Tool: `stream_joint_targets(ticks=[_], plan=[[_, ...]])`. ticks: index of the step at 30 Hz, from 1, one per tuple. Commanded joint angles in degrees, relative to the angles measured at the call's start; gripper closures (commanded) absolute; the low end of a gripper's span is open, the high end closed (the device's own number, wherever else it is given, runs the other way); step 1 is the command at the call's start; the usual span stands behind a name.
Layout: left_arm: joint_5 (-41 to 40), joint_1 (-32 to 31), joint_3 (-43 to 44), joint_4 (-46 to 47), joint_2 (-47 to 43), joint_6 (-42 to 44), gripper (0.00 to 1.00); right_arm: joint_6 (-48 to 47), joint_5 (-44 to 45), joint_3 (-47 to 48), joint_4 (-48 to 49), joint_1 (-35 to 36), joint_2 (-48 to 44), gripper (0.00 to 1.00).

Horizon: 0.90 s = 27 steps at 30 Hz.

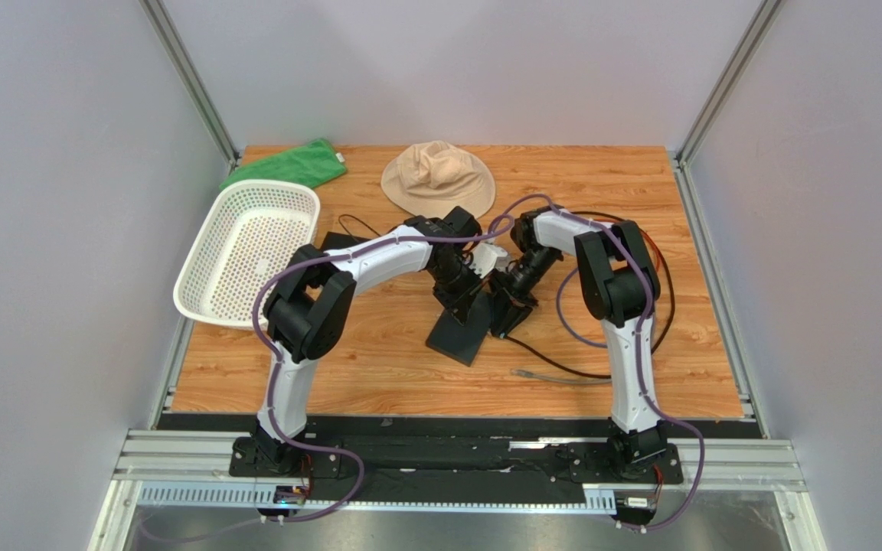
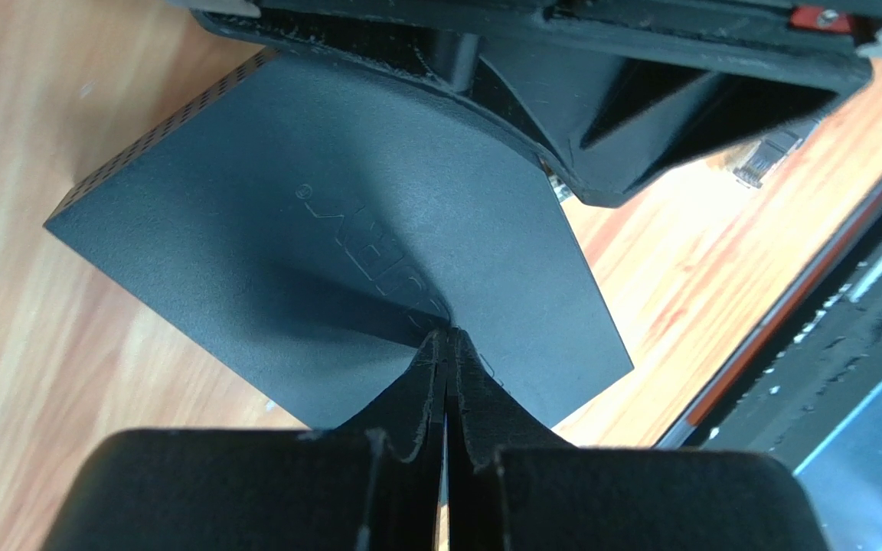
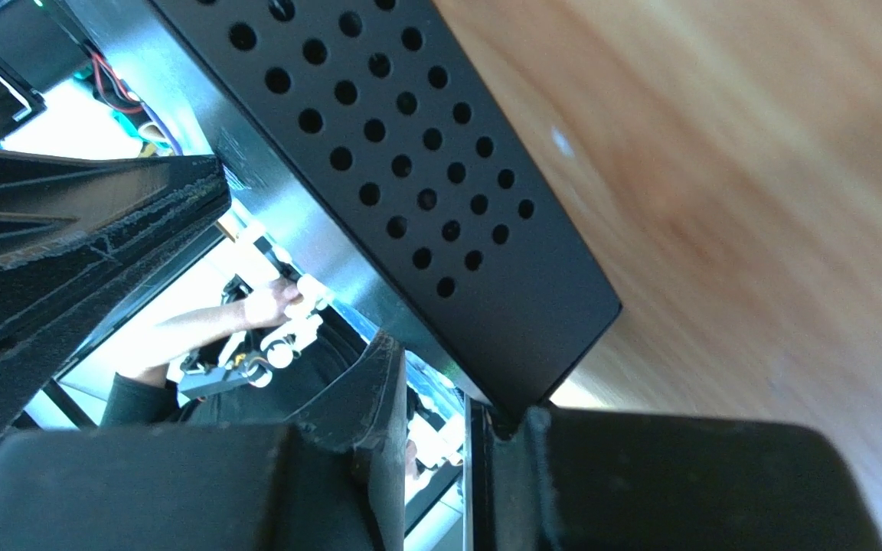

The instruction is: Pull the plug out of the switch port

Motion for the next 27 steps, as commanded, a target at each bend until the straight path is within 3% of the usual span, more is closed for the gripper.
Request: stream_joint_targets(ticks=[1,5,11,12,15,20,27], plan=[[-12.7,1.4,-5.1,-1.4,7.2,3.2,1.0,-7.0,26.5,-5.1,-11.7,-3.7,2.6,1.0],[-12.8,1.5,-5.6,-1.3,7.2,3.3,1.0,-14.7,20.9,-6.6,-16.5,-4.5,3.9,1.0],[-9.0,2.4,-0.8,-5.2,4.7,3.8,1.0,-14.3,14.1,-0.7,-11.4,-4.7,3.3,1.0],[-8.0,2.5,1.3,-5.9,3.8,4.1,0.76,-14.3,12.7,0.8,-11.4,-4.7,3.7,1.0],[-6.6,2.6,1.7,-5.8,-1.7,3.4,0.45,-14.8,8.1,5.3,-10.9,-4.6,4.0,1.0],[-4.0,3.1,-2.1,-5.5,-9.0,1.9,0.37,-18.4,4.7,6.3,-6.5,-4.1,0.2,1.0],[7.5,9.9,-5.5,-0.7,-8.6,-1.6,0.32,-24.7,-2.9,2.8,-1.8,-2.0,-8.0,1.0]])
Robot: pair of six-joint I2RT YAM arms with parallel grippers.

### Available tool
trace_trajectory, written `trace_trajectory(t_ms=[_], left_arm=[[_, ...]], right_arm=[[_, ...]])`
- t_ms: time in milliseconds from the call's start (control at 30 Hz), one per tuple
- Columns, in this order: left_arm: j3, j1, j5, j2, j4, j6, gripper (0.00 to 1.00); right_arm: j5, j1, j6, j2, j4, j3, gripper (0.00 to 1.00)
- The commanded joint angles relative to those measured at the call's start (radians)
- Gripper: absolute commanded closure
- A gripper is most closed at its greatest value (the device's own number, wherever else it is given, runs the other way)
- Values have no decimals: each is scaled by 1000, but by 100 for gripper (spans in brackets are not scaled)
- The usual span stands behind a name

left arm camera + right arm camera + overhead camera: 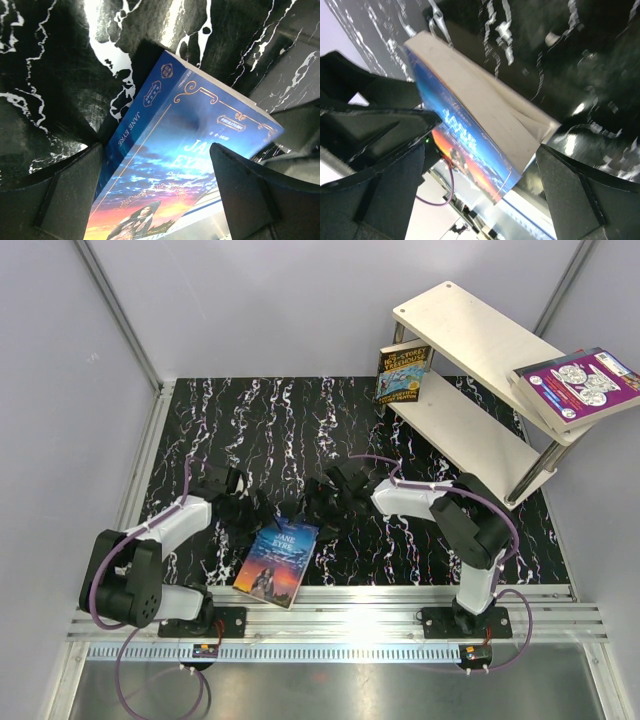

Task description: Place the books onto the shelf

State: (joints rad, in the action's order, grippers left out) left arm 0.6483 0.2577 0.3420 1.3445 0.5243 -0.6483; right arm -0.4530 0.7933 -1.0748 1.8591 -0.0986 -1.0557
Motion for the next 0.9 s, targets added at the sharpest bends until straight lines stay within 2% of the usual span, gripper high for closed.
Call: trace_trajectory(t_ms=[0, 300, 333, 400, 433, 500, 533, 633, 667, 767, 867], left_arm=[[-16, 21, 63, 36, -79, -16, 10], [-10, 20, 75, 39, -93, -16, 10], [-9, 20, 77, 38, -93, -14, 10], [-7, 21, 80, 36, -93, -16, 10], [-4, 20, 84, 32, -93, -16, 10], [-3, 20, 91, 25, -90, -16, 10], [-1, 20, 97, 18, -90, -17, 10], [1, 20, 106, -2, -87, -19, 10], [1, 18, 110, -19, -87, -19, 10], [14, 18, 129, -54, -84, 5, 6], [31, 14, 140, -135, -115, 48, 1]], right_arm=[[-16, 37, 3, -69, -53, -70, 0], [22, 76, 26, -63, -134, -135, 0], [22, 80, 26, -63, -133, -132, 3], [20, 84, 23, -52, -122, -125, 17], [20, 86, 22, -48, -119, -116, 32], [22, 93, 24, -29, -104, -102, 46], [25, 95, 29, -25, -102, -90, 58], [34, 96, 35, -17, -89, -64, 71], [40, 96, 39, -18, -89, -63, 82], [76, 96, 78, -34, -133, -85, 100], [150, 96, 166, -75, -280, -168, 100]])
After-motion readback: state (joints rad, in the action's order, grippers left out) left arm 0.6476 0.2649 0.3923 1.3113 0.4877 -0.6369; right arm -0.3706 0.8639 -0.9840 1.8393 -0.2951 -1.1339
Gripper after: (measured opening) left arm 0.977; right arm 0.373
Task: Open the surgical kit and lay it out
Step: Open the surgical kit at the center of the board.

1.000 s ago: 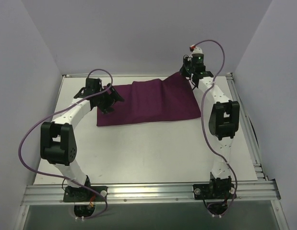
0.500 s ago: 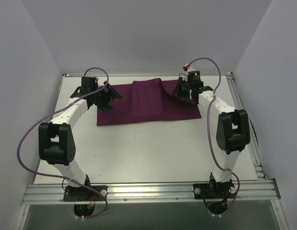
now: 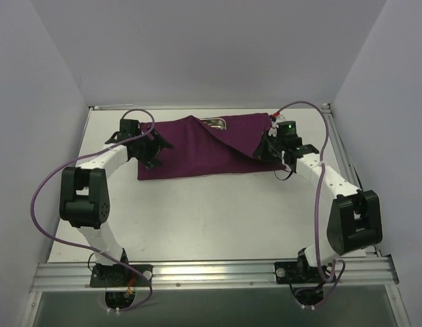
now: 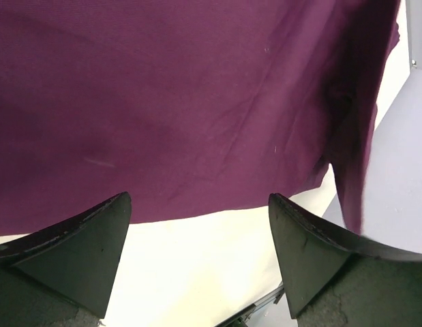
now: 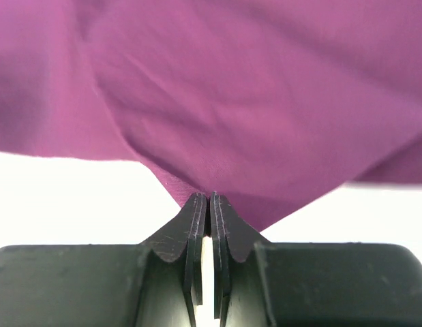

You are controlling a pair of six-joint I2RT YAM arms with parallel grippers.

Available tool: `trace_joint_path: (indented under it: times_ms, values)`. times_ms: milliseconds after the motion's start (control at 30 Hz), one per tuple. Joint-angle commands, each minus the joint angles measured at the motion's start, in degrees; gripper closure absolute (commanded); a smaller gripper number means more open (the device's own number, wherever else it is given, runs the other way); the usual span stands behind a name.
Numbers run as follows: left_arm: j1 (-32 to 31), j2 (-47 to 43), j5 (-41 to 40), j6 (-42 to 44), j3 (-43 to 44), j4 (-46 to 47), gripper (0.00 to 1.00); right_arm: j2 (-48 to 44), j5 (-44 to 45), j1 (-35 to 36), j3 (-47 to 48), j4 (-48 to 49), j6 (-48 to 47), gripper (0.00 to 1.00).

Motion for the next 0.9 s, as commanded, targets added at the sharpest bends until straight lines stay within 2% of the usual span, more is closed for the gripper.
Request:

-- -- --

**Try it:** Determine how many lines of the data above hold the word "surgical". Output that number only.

**Answer to this exercise:** 2